John Mulaney and Chappell Roan are giving everyone on the internet ample opportunity to be super cool and normal!

Crazy observations

  • • Without much fuss and still perhaps one or two too many cutaways, this Kamala Harris interview parody could have quietly been the best political cold offensive so far this season. A low-stakes contest, sure, but at least it felt like a sketch and not a walk-on parade.
  • • Please Don't Destroy is back! They never went anywhere either, but they're back on camera with a video that takes them out of their office. I generally prefer their live sketches to their video pieces, and in fact their skydiving part seems to have been a live sketch at a different tempo. That said, if the idea is to make four or five PDD videos this season and send them to locations further afield than “screaming in the office,” that's fine!

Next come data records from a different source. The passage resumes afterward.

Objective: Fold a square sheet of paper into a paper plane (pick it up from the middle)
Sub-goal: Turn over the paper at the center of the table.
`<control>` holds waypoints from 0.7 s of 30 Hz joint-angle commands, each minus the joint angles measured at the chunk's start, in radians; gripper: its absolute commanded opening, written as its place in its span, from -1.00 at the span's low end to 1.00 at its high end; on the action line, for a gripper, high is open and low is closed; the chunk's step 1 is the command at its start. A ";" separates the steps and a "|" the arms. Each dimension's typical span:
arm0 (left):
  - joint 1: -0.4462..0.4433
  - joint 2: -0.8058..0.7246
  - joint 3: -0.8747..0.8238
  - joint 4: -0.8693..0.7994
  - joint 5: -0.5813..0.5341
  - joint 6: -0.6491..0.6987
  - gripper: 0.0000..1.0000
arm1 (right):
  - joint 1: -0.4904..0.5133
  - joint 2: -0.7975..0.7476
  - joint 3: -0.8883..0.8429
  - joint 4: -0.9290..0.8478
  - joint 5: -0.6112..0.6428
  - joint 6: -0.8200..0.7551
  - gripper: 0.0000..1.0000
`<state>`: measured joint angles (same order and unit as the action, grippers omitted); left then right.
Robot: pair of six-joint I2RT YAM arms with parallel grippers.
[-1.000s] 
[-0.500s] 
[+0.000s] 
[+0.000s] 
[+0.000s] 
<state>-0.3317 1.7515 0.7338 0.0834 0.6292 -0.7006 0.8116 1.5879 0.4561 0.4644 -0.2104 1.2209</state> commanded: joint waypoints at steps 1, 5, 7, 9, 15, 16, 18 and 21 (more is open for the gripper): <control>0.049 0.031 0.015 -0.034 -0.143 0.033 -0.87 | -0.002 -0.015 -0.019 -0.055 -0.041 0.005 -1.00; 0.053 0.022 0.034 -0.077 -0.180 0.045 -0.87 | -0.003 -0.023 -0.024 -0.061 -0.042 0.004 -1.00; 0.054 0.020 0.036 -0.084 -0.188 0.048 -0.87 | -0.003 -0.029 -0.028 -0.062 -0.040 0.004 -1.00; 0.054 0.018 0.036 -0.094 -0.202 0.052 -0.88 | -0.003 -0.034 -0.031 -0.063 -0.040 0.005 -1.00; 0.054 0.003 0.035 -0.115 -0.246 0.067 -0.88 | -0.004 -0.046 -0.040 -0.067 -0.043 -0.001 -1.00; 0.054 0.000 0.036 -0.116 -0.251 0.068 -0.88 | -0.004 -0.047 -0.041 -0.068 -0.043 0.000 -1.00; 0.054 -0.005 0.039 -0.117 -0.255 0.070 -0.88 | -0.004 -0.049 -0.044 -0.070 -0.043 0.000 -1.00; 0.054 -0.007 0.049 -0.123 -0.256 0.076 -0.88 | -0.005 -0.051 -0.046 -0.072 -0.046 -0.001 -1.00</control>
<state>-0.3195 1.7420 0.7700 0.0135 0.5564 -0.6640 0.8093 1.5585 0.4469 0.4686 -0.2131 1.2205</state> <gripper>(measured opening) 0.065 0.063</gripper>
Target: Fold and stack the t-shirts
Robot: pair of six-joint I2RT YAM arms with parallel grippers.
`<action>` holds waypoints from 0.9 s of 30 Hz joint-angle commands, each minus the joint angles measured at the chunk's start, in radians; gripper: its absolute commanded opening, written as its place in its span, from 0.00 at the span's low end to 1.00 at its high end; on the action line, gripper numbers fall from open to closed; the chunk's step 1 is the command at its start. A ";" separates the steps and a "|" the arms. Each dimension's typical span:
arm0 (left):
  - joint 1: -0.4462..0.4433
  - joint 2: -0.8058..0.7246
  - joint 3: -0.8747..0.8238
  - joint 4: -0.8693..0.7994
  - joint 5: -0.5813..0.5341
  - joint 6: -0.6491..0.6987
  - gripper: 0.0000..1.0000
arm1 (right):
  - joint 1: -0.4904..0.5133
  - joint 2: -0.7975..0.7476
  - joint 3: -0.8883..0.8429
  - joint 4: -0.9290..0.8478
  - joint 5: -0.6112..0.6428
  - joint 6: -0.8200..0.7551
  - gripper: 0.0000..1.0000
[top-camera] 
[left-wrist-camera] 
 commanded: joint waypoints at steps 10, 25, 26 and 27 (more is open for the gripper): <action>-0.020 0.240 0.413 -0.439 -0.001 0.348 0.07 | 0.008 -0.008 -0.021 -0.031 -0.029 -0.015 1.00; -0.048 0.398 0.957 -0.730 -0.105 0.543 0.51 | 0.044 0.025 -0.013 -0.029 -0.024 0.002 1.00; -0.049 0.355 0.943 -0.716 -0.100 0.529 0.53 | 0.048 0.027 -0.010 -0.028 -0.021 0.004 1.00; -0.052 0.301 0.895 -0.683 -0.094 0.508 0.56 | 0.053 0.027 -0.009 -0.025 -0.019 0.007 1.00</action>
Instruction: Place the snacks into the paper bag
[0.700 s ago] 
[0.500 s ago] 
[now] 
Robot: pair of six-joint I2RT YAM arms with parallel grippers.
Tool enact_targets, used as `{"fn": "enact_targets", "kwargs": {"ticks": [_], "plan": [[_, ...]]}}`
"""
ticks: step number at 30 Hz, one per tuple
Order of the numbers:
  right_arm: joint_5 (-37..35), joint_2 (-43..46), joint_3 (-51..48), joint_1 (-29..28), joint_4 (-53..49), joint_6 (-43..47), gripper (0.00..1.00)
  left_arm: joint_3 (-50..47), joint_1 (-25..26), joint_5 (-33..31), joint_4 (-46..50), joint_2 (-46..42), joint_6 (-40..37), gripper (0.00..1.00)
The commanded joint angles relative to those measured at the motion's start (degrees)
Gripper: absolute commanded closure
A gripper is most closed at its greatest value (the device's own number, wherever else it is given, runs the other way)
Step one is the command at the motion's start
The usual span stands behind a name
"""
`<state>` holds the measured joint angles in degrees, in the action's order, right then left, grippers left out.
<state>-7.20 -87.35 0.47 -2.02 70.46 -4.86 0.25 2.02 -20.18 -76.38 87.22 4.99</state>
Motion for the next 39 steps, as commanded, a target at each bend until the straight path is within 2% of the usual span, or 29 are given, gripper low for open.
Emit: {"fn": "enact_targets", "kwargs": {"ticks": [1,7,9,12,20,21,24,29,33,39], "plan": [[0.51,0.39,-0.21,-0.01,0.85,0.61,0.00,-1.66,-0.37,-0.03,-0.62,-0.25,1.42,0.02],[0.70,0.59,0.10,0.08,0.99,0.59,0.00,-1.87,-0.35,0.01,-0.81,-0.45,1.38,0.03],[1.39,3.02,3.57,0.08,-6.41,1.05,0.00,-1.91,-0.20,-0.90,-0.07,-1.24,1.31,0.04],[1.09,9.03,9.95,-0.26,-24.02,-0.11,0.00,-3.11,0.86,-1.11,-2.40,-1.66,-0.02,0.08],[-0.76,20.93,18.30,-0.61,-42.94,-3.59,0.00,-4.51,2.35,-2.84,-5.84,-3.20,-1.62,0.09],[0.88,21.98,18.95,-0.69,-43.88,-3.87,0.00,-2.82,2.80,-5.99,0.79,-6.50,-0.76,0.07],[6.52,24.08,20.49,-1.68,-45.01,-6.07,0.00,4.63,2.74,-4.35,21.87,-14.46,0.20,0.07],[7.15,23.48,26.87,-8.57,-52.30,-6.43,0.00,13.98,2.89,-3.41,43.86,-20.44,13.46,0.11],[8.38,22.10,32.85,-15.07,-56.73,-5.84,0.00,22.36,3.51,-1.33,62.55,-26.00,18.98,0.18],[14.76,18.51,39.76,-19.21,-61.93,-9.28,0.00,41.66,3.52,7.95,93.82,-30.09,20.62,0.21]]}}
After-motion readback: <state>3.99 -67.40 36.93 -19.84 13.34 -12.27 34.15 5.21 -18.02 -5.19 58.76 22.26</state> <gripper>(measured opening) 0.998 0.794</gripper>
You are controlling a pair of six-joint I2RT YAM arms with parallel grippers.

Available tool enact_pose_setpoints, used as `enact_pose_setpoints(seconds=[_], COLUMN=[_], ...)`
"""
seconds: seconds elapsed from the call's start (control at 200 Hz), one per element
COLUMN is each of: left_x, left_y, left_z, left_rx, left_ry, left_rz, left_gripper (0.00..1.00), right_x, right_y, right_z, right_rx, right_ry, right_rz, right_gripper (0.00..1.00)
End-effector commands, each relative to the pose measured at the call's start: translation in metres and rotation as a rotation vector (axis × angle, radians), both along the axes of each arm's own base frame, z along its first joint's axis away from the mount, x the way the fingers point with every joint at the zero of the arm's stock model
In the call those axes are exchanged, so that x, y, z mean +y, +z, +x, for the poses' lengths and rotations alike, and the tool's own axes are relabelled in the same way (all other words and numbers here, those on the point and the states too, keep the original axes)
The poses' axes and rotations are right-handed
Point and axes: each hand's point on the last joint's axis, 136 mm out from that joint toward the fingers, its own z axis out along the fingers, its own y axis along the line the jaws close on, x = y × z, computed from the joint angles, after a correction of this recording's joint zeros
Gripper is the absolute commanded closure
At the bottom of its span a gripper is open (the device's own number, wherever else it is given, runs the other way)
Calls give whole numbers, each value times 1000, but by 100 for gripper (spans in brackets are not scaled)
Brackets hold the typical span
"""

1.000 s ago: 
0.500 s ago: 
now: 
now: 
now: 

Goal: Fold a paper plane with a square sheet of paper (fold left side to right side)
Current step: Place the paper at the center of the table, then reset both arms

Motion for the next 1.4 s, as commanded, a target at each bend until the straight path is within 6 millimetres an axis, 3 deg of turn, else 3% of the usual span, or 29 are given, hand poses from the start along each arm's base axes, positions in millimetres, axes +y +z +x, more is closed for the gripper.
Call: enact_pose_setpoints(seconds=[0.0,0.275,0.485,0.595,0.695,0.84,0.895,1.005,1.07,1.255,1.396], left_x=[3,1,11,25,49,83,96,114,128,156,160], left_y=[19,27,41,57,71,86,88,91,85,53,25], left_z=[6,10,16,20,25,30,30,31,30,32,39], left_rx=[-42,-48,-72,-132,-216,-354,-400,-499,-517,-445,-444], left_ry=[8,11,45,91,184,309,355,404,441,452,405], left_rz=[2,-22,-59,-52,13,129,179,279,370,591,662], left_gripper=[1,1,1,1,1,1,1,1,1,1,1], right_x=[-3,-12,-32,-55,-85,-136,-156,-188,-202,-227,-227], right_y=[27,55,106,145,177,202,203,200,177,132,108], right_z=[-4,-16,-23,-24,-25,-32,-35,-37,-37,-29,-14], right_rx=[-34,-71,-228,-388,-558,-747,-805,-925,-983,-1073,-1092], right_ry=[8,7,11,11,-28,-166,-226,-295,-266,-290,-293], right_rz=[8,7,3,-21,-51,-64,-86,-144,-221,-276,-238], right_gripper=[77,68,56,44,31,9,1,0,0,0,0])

  • • It's the '90s, Colin. If Michael Che says that two or three more times per update, maybe it'll be really, really funny because, you know, it's not the '90s. While Jost has become a fake, disgruntled corporate boss, Che has alternated over the past year or two between an employee gathering the energy to finally quit and a smug lifer. Maybe letting the same people do the update for a decade isn't a good idea?!
  • • Emil Wakim had the usual introductory piece, “Crack up a bit at the desk, but he was funny and getting into a good laugh when one of his jokes fell silent.”
  • • This is a stray observation Goodricha movie I saw: Single Season SNL Player Chloe Troast has a single scene with a girl who sells Keaton a ticket to a live show at a jazz club. I was happy to see her.
  • • The last time Keaton hosted, Carly Rae Jepsen was the musical guest in an attempt to create some sort of Jesse hypnosis. (The paper is one of my favorite films.)
  • Where the hell was…? This is the part of the recap where I ask where the hell a particular cast member was. The TikTok feature kind of invalidates that since it almost always includes everyone. But it's a little strange that TikToker Jane Wickline was in an episode like this with a TikTok skit.